Day of rest.
I am so relieved to just have a day of worship, rest, eating leftovers and not have any responsibilities.
At church this morning, it was nice to receive ministry, to sing and praise. I found myself in tears by the end of the music, sitting down and just listening to the words of the song "Surrender". Pastor Bob had shared how surrendering to Christ is the laying down of our pride. I realized my emotional place today was partly the struggle with my pride. I did not want to admit I felt tired, a little worried, weary of the ongoing journey with Caylea's illness and the surgeries and anticipation of treatment for a year! I sat on the chair in the back corner of our simple sanctuary and surrendered ALL to Jesus.
Wiping my tears, I just let the Lord wash over me with His presence. It wasn't a big crisis. Walter whispered to me "Are you all right?" And I replied, "Yep, I think so." "Just needed a good cry?" I nodded.
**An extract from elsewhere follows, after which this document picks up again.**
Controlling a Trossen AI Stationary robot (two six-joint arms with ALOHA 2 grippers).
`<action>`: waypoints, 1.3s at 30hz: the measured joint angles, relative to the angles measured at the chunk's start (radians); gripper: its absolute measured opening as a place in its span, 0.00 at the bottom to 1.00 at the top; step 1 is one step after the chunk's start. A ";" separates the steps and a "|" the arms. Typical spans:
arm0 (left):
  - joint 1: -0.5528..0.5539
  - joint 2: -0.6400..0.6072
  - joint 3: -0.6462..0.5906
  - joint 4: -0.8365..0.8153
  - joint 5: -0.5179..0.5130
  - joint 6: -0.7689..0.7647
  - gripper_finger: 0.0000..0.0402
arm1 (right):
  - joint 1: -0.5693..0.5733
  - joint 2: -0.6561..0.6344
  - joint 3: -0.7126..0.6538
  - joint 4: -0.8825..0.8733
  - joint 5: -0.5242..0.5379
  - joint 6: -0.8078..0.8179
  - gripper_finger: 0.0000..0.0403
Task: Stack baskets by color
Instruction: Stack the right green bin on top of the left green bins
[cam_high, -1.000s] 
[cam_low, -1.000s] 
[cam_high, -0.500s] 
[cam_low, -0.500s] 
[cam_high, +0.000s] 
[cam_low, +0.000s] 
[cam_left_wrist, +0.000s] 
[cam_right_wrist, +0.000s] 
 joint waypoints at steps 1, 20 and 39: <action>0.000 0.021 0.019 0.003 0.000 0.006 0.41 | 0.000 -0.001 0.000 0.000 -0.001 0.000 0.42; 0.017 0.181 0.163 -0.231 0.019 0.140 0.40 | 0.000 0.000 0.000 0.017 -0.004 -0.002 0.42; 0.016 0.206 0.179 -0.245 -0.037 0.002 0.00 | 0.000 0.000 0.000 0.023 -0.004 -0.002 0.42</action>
A few minutes later, after the announcements, was our traditional sharing time. I raised my hand and Edward brought the cordless mike. Without any practiced speech or prepared Scriptures, I just shared what I was feeling. I praised the Lord for His answers to prayer for Caylea's surgery and restored health so far. And I admitted my pride, my desire to be strong as a Mom. But my very real weakness and weariness and my tears in church! Bob reflected back to me that it was OK and I was being strong for my daughter. But being weak is also real strength and I was doing a good job as a Mom. That felt so reassuring. To be accepted and heard when I felt so unable.
This afternoon, our family is relaxing in the family room, watching baseball and each one of us on a laptop or device. No need for deep conversation; no expectations to entertain or engage each other.
Just be together.
I read in I Timothy 4 a verse that has stuck with me. "For to this end we toil and strive, because we have our hope set on the living God, who is the Saviour of all people, especially for those who believe." I had been thinking of the verse in Psalm 42, referring to seeking the "living God" and looked up other verses using that phrase. It was no surprise the idea of setting our hope on the Lord, because knowing our God is alive and active and involved means we can have hope. My heart is lifted as I think of God not slumbering nor sleeping, watching over our every moment of life, He is not an inanimate object, a statue or idol. He is the giver of life, the Creator of all that exists. He can give life and heal because He is eternally alive. The rivers of living water flow from His throne, His presence.
So today as I rest, I will set my hope on the "living God". He will restore my soul.